I have been talking about what I call “common enemy bonding” for years. It is the all too familiar bonding over hating somebody. It is the very substance of cliques. It is the crux of political arguments. It is often done in families, it is done with friend groups. It is pervasive and common and incredibly hurtful. And we all have the tendency to do it. It is a quick and easy way to bond, but it is extremely damaging. I spent the first n years of my life using common enemy bonding as the basis for connection of all kinds. It was modeled for me and I gladly picked up the reigns and carried on. It was almost the only way that I even knew how to bond with people. Until that shattered.

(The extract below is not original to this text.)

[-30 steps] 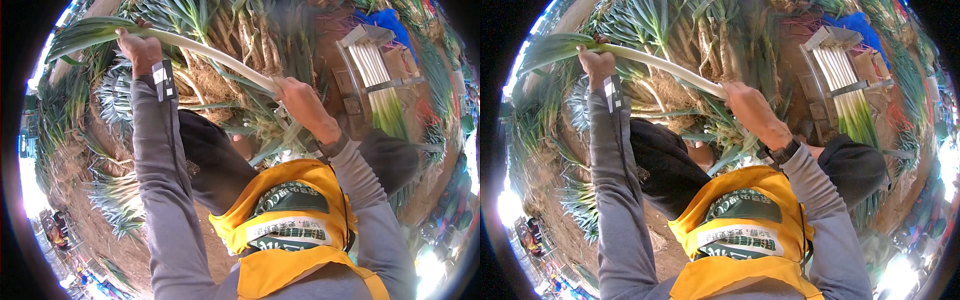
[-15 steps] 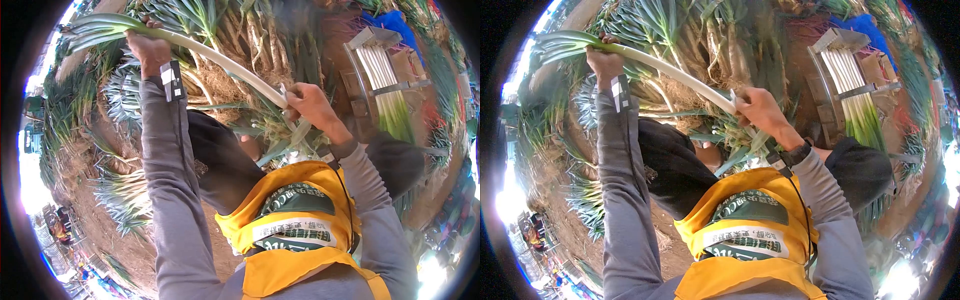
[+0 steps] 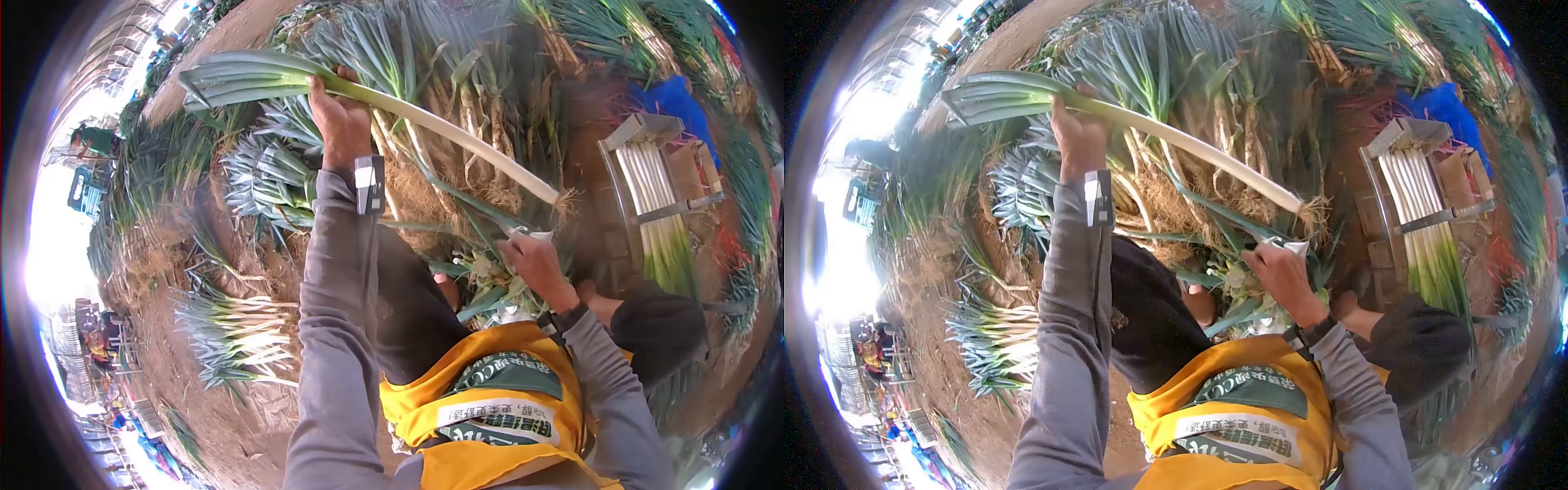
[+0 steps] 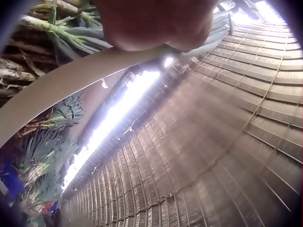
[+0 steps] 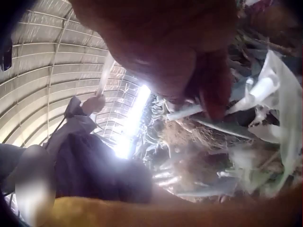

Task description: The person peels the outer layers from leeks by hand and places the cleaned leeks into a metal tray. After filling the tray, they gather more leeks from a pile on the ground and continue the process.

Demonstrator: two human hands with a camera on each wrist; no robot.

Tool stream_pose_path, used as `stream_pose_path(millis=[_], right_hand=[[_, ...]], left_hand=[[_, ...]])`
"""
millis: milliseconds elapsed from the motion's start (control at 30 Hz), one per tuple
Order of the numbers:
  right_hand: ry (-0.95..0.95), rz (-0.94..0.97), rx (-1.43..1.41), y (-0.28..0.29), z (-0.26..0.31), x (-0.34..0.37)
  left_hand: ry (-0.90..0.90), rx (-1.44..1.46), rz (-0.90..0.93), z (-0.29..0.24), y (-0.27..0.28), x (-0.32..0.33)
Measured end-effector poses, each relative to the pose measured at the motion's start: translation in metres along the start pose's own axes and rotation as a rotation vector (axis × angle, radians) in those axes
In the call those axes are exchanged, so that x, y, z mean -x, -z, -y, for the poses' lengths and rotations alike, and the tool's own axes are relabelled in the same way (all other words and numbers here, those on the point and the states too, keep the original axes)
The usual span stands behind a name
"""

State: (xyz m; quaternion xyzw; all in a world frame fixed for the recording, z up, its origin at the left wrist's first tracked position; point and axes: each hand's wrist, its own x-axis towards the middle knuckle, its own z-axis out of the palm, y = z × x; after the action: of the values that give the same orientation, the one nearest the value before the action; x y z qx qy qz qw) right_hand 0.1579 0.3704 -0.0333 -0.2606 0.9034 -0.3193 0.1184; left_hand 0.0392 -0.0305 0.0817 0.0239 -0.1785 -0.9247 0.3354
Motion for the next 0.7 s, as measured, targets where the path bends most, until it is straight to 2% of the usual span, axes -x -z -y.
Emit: stream_pose_path(millis=[33,100,133,167,200,233,300,333,400,433,500,533,567,633,667,700], right_hand=[[-0.004,-0.013,0.005,0.009,0.017,-0.011],[-0.047,-0.105,-0.627,0.025,0.044,-0.032],[-0.048,-0.113,-0.614,0.032,0.049,-0.044],[-0.042,-0.168,-0.843,0.038,0.052,-0.056],[-0.033,-0.224,-1.073,0.046,0.056,-0.067],[-0.030,-0.232,-1.063,0.054,0.061,-0.076],[0.123,-0.275,-1.576,0.072,0.075,-0.096],[0.167,-0.299,-1.681,0.081,0.084,-0.106],[0.132,-0.360,-1.778,0.086,0.094,-0.122],[0.087,-0.427,-1.873,0.087,0.096,-0.129],[0.023,-0.430,-1.882,0.085,0.098,-0.138],[0.010,-0.412,-1.860,0.084,0.098,-0.139],[0.000,-0.395,-1.840,0.086,0.099,-0.139],[-0.035,-0.453,-1.819,0.102,0.088,-0.135],[-0.001,-0.465,-1.796,0.114,0.078,-0.130],[0.029,-0.486,-1.769,0.127,0.067,-0.124]], left_hand=[[-0.008,0.002,0.016,0.007,-0.004,0.004],[-0.004,0.015,0.038,0.021,-0.028,0.031],[0.008,-0.073,0.082,0.026,-0.040,0.050],[0.018,-0.163,0.126,0.031,-0.047,0.059],[0.112,-0.156,0.221,0.037,-0.039,0.055],[0.112,-0.128,0.134,0.048,-0.052,0.074],[0.196,-0.307,0.257,0.061,-0.053,0.087],[0.229,-0.317,0.191,0.072,-0.060,0.098],[0.341,-0.382,0.072,0.094,-0.065,0.122],[0.343,-0.380,0.068,0.104,-0.062,0.130],[0.453,-0.423,0.072,0.124,-0.055,0.144],[0.461,-0.419,0.160,0.130,-0.051,0.149],[0.465,-0.414,0.163,0.136,-0.048,0.151],[0.583,-0.453,0.218,0.138,-0.053,0.158],[0.594,-0.507,0.328,0.141,-0.058,0.160],[0.611,-0.497,0.337,0.142,-0.058,0.162]])
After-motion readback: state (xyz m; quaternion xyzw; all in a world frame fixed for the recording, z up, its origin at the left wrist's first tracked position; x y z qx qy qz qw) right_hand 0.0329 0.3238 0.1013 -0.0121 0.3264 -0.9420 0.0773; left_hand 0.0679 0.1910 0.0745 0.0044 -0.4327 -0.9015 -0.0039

When my husband’s brother died, things changed for me. My husband and I had done a bit of common enemy bonding over his brother through the years. And when his brother suddenly died, I was jolted into reality – the reality of having missed out on a deep relationship with him, the reality that he was a beloved member of his family and society. I had been duped. Or had I? I had myself to blame. I had willingly participated in common enemy bonding. So I decided to stop. Stopping was a very difficult and painful thing to do. But each time someone tried to initiate a bond or further bond with me over a common enemy, I simply stated a nice fact about that person. And, boy, did the shit hit the fan. People were used to me agreeing, used to getting some validation for their hatred of people. I was accused of being hateful toward the people making the remarks. It was hard.
Stop now. Stop early. There is nothing good that can come from common enemy bonding.